La visione proposta da Ursula Von Der Leyen è quella di un’Unione Europea della salute. Un’unione che faccia propri nuovi obiettivi – per potenziare la sicurezza sanitaria durante le emergenze e favorire una maggiore coordinazione tra stati. In direzione di un rafforzamento interno generale a livello sanitario atto ad intervenire prontamente tramite una gestione completamente europea delle crisi.

Ciò rimanda in modo più o meno velato ad un’idea di indipendenza sia nell’esercizio a pieno regime delle funzioni di ogni nazione in ambito sanitario, ma anche, di riflesso, nell’emanciparsi dalle scorte di farmaci e dispositivi medici che ancora provengono da fuori confine, non a caso è stato pure menzionato un potenziamento del ruolo dell’Agenzia europea per i medicinali (EMA) per affrontare la crisi.

Due punti in particolare riguardano l’EMA: il monitoraggio del rischio di carenze di medicinali e dispositivi medici considerati essenziali e l’organizzazione degli studi per controllare l’efficacia e la sicurezza dei vaccini, ovvero l’occhio del ciclone in era Coronavirus, da produrre e fornire a livello capillare nel minor tempo possibile.

E, infine, il conto

Nonostante le buone intenzioni, purtroppo però non è ancora stato chiarito chi pagherà il prezzo per il reshoring. È probabile che la spesa sarà alla fine ripartita tra contribuenti e sistema sanitario.

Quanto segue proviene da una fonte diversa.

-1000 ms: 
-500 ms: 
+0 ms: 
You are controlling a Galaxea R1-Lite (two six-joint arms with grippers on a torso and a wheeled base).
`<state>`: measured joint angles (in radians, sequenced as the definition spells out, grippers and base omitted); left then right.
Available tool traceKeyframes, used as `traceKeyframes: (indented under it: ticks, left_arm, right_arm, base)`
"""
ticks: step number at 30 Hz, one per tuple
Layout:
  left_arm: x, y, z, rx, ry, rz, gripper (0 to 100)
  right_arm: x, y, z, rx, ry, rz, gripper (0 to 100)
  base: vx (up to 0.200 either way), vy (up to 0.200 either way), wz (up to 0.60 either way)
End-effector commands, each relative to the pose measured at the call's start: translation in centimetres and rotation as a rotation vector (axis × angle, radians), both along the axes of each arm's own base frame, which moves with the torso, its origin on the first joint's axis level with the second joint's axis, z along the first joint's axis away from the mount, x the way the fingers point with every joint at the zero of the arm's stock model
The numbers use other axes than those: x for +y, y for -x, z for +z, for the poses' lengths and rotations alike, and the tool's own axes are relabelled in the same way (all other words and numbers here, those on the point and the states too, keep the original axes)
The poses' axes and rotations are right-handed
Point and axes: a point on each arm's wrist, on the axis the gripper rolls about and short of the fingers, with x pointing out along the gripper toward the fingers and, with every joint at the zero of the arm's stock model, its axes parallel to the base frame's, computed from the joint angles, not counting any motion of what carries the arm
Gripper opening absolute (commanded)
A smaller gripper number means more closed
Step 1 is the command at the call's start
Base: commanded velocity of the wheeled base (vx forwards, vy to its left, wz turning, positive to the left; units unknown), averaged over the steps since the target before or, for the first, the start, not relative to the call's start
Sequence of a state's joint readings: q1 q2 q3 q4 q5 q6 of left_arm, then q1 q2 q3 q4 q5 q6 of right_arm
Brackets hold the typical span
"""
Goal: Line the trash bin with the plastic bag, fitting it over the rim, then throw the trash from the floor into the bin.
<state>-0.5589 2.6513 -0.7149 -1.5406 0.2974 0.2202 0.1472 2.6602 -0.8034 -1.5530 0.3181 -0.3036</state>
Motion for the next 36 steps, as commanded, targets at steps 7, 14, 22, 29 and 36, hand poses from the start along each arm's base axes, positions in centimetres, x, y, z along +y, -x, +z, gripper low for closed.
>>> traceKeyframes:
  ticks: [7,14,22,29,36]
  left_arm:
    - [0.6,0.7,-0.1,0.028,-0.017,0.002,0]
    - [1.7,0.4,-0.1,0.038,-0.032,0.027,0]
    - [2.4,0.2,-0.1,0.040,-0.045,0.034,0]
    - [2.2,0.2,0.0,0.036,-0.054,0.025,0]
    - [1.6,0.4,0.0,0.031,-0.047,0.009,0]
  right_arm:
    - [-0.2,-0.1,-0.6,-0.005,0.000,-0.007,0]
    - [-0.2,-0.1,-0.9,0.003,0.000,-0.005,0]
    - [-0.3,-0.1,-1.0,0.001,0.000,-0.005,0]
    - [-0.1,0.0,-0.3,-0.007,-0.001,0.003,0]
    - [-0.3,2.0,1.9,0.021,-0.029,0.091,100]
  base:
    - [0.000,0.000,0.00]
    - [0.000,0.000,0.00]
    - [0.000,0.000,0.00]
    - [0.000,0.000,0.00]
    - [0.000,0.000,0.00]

Secondo uno scettico Enrique Häusermann, Presidente della casa farmaceutica italiana Assogenerici, infatti, è inutile cercare investitori che credano nel progetto se prima non si risolve la crisi economica che imperversa in Italia ed Europa.

Nella migliore delle ipotesi allora sarebbe auspicabile che l’Europa si faccia avanti così: finanziando maggiormente le aziende locali tramite sussidi, riducendo la burocrazia per semplificare il ricollocamento e chiedendo agli ospedali di diversificare i fornitori per assicurarsi una disponibilità costante grazie alla presenza di più soggetti coinvolti.